But the important thing is to recognize that you have created an interface which could be misused and to ask yourself, could it be revised so that it cannot be misused? Now, the sessions run for an hour at a time,
but this is the session right after the lunch break. And so I'm assuming you've got kind of a heavy meal floating around in your stomach right now. It's a big room. There's lots of people. It's warm, and I'm talking about software. So this is what we're going to do. We're going to take a break for five minutes right now, and it's just going to be five minutes. There's not a lot of room, but you can at least stand up
and try to get your blood circulating. And those of you who want to can go and try to get as much caffeine as you can possibly consume in five minutes. So we'll start again in five minutes.
So this is very nice. I've got a drop-down.
Drop-down's very empowering. Make me feel like I can't possibly choose the incorrect date except that I chose an incorrect date. But it's not fair to pick on Lonely Planet because actually it turns out that Lonely Planet has a wide variety of ways to make mistakes. So this is all from Lonely Planet.
So it turns out that if you want to fly somewhere, you actually don't even have a drop-down. All you have is a widget you click on, which is great. It brings up a calendar, and you can only choose valid dates. That's wonderful. That works really well. But if you want to find a hotel, then all you have is a drop-down and a widget. So you kind of have a choice as to whether you want to get it right or you want to have the risk of getting it wrong.
And speaking of choice, when you want to rent a car, the only possibility is a drop-down. So, wait, did I talk about consistency yet? Have I mentioned the importance of consistency? So here we have three essentially identical operations at the same website with three different interfaces,
some of them allowing some kinds of mistakes and other ones not. So this is the kind of thing you would like to avoid if you possibly can. Now, constraining values, such as saying there's only 12 possible months objects, that's a legitimate technique.
But to be honest, it is not that common to have a relatively restricted universe of values that you can therefore prevent people from using other possible values. The more general technique is introducing types. So I did some work with a company. They make slot machines, these lovely automated things whose sole purpose in life is to separate you
from as much money as possible and somehow leave a smile on your face. It's an interesting industry, actually. So one of the techniques that they use to make sure that you will keep on playing to lose all of your money is to give you bonus money so you feel like you've gotten money for free. The problem is it's really important to them that the bonus money never leave the machine
as real money. The bonus money is only there to keep you playing so you lose more of the real money. So under those conditions, it makes a lot of sense in their software, and they ultimately did do this. They have a type called something like real money and a type called something like bonus money, and they have various operations for combining them together and adding them and showing totals and stuff,
but under no conditions can bonus money ever be converted into real money. As another example, we know from studying engineering and physics that if we have units like time and mass and distance, then you can't arbitrarily combine them.
But an awful lot of software that is representing things like time and mass and distance actually only programs in terms of floating point numbers. Maybe they use typedefs or something like that to make them feel better about themselves. What we would like to do is make sure that unit conversion errors are impossible. I'll talk about that a bit more in a moment.

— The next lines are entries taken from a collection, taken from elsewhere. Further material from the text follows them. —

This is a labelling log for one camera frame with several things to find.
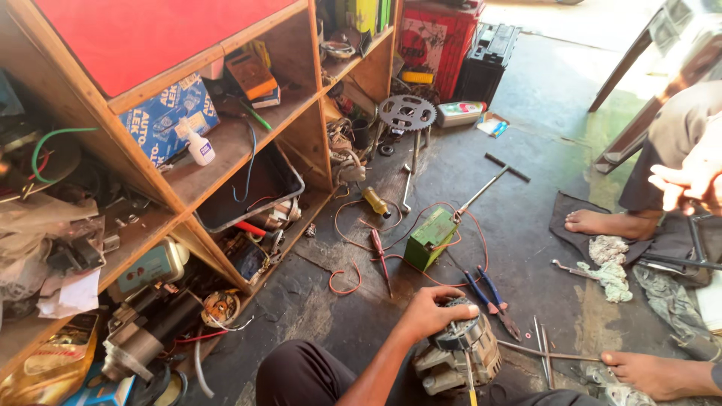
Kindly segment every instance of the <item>black pants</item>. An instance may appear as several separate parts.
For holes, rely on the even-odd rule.
[[[670,98],[649,126],[642,153],[619,205],[629,211],[662,210],[661,190],[648,179],[652,165],[681,169],[682,161],[702,138],[708,117],[722,111],[722,80],[699,83]]]
[[[287,341],[258,367],[256,406],[332,406],[355,379],[353,372],[323,348],[301,340]],[[604,406],[604,403],[561,389],[533,394],[507,405]]]

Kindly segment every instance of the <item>blue-handled pliers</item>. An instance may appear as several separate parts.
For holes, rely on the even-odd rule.
[[[492,291],[492,297],[494,298],[494,301],[490,301],[487,296],[481,291],[481,289],[479,289],[479,286],[477,286],[474,278],[469,274],[469,272],[464,271],[464,276],[466,276],[466,279],[469,281],[471,289],[474,290],[479,299],[487,306],[487,308],[489,309],[489,314],[495,314],[504,324],[504,327],[506,328],[506,331],[509,332],[509,335],[511,335],[514,340],[521,342],[521,332],[516,326],[516,323],[511,319],[511,317],[509,317],[509,314],[506,311],[508,304],[502,300],[501,296],[499,295],[499,291],[497,290],[496,286],[494,286],[494,282],[492,282],[491,277],[482,270],[481,265],[479,265],[477,269],[479,270],[479,274],[481,274],[482,279],[487,283],[489,289]]]

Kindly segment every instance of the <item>toe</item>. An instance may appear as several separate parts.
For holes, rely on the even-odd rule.
[[[564,228],[571,231],[572,233],[576,233],[579,231],[577,223],[566,222],[564,223]]]

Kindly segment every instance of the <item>red battery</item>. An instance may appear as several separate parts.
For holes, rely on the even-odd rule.
[[[485,7],[483,1],[468,1],[461,7],[433,1],[404,3],[399,53],[407,68],[434,74],[442,103],[453,96],[461,63]]]

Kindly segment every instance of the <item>hand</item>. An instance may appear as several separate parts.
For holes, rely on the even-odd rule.
[[[464,296],[464,292],[447,286],[421,288],[411,299],[393,333],[413,345],[441,331],[454,320],[472,319],[479,314],[477,305],[458,305],[450,308],[436,306]]]
[[[705,210],[722,216],[722,165],[700,163],[692,168],[669,169],[662,165],[651,168],[654,175],[649,181],[664,191],[663,208],[670,212],[680,206],[686,215],[693,215],[695,208],[687,197],[698,201]]]

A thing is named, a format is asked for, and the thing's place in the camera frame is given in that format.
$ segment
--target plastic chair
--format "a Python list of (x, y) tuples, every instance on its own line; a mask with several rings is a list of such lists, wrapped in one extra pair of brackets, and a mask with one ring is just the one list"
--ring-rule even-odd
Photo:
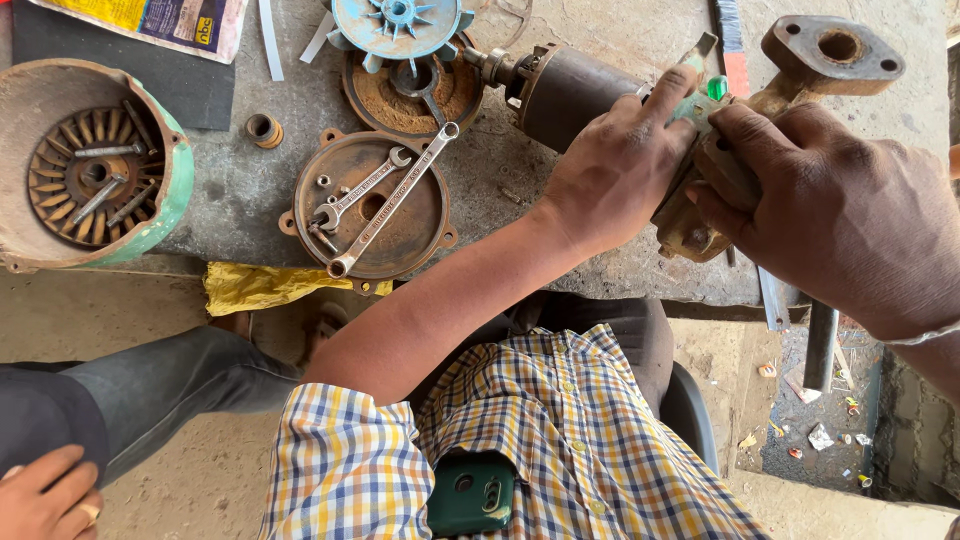
[(673, 363), (670, 383), (660, 402), (660, 420), (704, 460), (713, 474), (720, 476), (707, 403), (697, 381), (677, 362)]

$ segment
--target checkered shirt
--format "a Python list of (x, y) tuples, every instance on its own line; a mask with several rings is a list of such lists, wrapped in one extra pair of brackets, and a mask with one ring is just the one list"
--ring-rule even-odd
[(299, 386), (273, 455), (260, 538), (429, 538), (432, 467), (452, 449), (516, 466), (513, 517), (489, 537), (766, 537), (654, 418), (607, 325), (465, 352), (416, 420), (359, 392)]

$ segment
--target open-end wrench
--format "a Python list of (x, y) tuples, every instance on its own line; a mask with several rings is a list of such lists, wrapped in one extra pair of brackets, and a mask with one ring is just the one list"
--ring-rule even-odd
[(403, 146), (391, 148), (390, 157), (387, 158), (382, 165), (377, 167), (375, 171), (371, 172), (370, 176), (357, 187), (351, 189), (339, 201), (332, 205), (324, 203), (318, 206), (317, 209), (313, 211), (315, 219), (321, 219), (323, 215), (326, 215), (327, 218), (326, 223), (323, 223), (320, 228), (325, 231), (333, 231), (336, 229), (337, 226), (340, 225), (340, 216), (342, 216), (353, 203), (359, 201), (360, 198), (373, 189), (375, 185), (380, 184), (380, 181), (387, 178), (388, 174), (410, 164), (410, 158), (400, 157), (400, 150), (404, 149)]
[(383, 204), (383, 207), (376, 213), (376, 216), (370, 220), (370, 223), (367, 224), (363, 232), (357, 236), (357, 239), (353, 241), (349, 249), (344, 252), (343, 255), (333, 259), (326, 266), (326, 273), (329, 274), (331, 278), (340, 279), (353, 268), (353, 264), (363, 255), (364, 250), (373, 242), (377, 233), (383, 229), (383, 226), (387, 223), (387, 220), (390, 219), (390, 216), (394, 215), (396, 207), (400, 206), (400, 203), (407, 197), (410, 190), (414, 188), (414, 185), (417, 184), (417, 181), (420, 180), (423, 173), (430, 168), (430, 164), (437, 158), (437, 155), (440, 154), (440, 151), (443, 150), (447, 142), (457, 138), (459, 135), (460, 126), (454, 122), (447, 122), (440, 128), (440, 132), (430, 141), (430, 145), (426, 147), (426, 150), (423, 151), (423, 154), (421, 154), (417, 162), (414, 163), (413, 168), (410, 169), (407, 176), (403, 177), (403, 180), (396, 186), (394, 192), (387, 198), (387, 202)]

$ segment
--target yellow plastic bag
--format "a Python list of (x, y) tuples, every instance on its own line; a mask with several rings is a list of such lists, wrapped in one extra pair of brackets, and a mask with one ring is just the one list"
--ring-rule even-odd
[[(334, 280), (324, 270), (273, 268), (237, 262), (208, 262), (204, 289), (209, 301), (206, 310), (214, 317), (234, 311), (283, 306), (320, 287), (352, 289), (350, 280)], [(381, 282), (374, 291), (384, 296), (394, 290), (391, 281)]]

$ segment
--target phone case
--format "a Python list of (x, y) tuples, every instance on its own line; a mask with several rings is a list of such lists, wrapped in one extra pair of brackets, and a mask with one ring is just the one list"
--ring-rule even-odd
[(448, 455), (434, 470), (426, 524), (434, 536), (507, 526), (514, 507), (514, 464), (497, 452)]

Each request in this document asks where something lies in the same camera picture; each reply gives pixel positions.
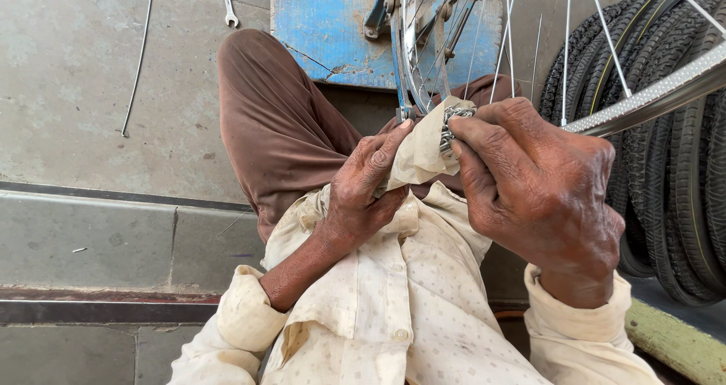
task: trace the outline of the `man's right hand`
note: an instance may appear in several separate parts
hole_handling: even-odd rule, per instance
[[[613,146],[558,129],[522,97],[454,116],[449,129],[472,228],[541,267],[563,303],[604,305],[625,227],[604,203]]]

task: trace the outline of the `shirt sleeve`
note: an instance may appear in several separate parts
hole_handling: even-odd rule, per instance
[[[254,385],[264,351],[282,330],[288,314],[270,307],[260,286],[262,273],[249,266],[234,270],[217,313],[181,348],[171,363],[169,385]]]
[[[539,267],[529,264],[524,282],[531,308],[524,314],[530,336],[531,364],[557,385],[582,383],[661,383],[633,354],[625,334],[630,284],[615,272],[613,295],[597,309],[575,309],[540,285]]]

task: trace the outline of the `wrench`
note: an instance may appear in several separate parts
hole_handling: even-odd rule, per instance
[[[234,10],[231,8],[231,0],[224,0],[224,4],[227,7],[227,16],[224,18],[226,25],[230,26],[230,22],[233,22],[234,24],[231,27],[236,28],[240,24],[240,21],[234,15]]]

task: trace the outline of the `beige rag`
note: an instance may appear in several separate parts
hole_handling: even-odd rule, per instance
[[[406,184],[421,185],[439,174],[454,175],[459,171],[454,153],[449,150],[442,155],[439,149],[447,107],[476,108],[473,102],[448,96],[429,112],[401,143],[394,166],[376,188],[374,197]]]

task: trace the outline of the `cream shirt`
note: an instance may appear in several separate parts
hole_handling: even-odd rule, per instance
[[[310,192],[288,209],[267,244],[266,269],[325,217],[329,191]],[[630,285],[617,274],[606,305],[573,309],[542,289],[530,264],[528,362],[487,304],[479,267],[491,243],[469,225],[466,201],[437,182],[423,201],[409,195],[393,222],[287,314],[269,306],[262,274],[239,266],[216,315],[172,362],[170,383],[257,383],[276,336],[264,385],[661,383],[632,353],[624,330]]]

But first, I want to mention everybody's favorite type is string. That's not true. Everybody's favorite type is int, and the problem is the int is meaningless. Int means I've got a number, but we don't know someone's age, a street address, number of times we've circled the moon.
I don't know. It's a number. And string is the equivalent thing. If I say I have a string, that is effectively meaningless. You might as well not even be using a type if you say something is subtype string. A file name, for example, should be different from a customer name, and they should both be different from a regular expression,
which really is a different kind of thing. Printer name should be different from driver name. That's not my observation. That is the observation of a client I worked with one time that spent a huge amount of time debugging a problem where driver names and printer names were both represented as strings. They only differed in terms of the last three characters of the name, and debugging that was not terribly pleasant.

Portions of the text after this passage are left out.